- **EXERCISE DIRECTIONS**
Return, word for word, only the lines of the data below that lie between the line with "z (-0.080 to" and the line with "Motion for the", those two lines included.
....................
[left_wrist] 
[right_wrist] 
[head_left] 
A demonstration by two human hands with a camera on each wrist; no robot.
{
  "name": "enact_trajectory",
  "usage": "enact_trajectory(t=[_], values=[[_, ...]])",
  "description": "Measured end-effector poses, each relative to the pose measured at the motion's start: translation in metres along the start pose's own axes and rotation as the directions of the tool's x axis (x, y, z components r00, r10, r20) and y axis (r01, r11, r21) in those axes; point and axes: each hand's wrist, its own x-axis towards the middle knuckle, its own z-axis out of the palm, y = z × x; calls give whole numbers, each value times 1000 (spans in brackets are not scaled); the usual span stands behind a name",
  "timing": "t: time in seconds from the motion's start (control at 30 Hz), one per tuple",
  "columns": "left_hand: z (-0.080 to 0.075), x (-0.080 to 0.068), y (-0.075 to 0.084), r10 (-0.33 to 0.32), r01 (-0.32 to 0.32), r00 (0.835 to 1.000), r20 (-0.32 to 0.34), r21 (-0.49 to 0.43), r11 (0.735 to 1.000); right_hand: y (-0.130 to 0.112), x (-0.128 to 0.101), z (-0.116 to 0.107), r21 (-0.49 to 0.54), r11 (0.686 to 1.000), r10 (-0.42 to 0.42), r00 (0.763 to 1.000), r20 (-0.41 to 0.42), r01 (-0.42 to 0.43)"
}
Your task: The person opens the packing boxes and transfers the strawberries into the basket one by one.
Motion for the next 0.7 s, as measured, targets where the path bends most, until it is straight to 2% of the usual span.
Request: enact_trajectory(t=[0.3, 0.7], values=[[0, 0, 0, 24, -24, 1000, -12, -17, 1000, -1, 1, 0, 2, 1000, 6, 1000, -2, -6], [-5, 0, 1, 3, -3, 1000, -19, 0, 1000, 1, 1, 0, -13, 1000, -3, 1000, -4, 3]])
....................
- **EXPECTED OUTPUT**
  "columns": "left_hand: z (-0.080 to 0.075), x (-0.080 to 0.068), y (-0.075 to 0.084), r10 (-0.33 to 0.32), r01 (-0.32 to 0.32), r00 (0.835 to 1.000), r20 (-0.32 to 0.34), r21 (-0.49 to 0.43), r11 (0.735 to 1.000); right_hand: y (-0.130 to 0.112), x (-0.128 to 0.101), z (-0.116 to 0.107), r21 (-0.49 to 0.54), r11 (0.686 to 1.000), r10 (-0.42 to 0.42), r00 (0.763 to 1.000), r20 (-0.41 to 0.42), r01 (-0.42 to 0.43)"
}
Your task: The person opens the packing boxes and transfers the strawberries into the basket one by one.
Motion for the next 0.7 s, as measured, targets where the path bends most, until it is straight to 2% of the usual span.

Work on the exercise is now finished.